Chemicals from plastic bottles not only harm the environment, but also directly harm humans. On the other hand: recycled plastic bottles are efficient and sustainable. A dilemma? Why there are two ways out, but only one can be the long-term solution.

Admittedly, the discussion about the usefulness of plastic bottles is not new - especially when it comes to the health aspect. It is well known that chemicals from the plastic pass into the contents - for example water. Comparatively new, however, is the realisation that this is especially true for recycled PET bottles.

A new study by Brunel University in London examined which substances and chemicals pass into the water. They discovered more than 150 potecnally harmful chemicals, but what stood out most was the high concentration of so-called food contaminant chemicals (FCCs) in recycled bottles. It was much higher than in PET bottles without recycled content. So does contamination occur during the recycling process? And does it follow that we should avoid recycled PET bottles if people's health is paramount?

The researchers at Brunel University confirmed in their studies that the harmful substances come from different sources. Study leader Dr Eleni Iacovidou and her team found that the impurities came from catalysts and additives used in manufacturing. At the same time, the material deteriorated during its life cycle as a bottle and during production. Conversely, this means that it is not the recycling process itself that adds more hazardous substances to the PET bottles, which then pass into the contents, but that the older material loses more of these substances due to its condition.

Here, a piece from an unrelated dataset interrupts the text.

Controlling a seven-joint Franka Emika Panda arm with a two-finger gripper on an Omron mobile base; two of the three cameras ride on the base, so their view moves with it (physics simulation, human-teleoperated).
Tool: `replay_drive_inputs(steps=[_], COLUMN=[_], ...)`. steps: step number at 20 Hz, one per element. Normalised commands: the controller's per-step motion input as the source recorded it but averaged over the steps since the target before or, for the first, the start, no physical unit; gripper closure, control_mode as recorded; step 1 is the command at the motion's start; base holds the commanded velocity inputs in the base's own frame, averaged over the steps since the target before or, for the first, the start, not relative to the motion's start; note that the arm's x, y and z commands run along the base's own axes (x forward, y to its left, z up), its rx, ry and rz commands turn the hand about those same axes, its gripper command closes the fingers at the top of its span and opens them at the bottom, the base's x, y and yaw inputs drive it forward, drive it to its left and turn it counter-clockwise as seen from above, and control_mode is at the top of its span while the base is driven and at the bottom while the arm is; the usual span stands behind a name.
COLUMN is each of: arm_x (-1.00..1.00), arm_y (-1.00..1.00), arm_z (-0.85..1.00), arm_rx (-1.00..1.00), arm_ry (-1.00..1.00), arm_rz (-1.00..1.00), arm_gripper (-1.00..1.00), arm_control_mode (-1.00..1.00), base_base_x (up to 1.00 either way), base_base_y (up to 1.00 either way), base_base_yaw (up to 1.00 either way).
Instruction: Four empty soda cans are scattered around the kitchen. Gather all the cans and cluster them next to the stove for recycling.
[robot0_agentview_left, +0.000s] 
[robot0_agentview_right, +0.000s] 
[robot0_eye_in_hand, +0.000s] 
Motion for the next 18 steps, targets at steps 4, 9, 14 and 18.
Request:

Two solutions are conceivable - one is more radical than the other

The good news for the scientists, however, is that the contamination by chemicals, whether in recycled or newly produced bottles, can be minimised - and that with the so-called "super cleaning" technology. The focus here is on a three-stage cleaning process: all bottles first go through a high-temperature wash, then a gas wash and finally chemical cleaning. This complete process is not yet the standard. But if it were to become the standard, the contamination of recycled bottles would also become less harmful and could even match the quality of virgin PET bottles again.

But let's be honest: this solution can only be a temporary one. It is true that human health must come first, and therefore it is only right to make "super-cleaning" technology the standard. But what about the health of our environment? In the long run, we need not only to improve our cleaning methods, but to abandon plastic bottles altogether when there are better alternatives.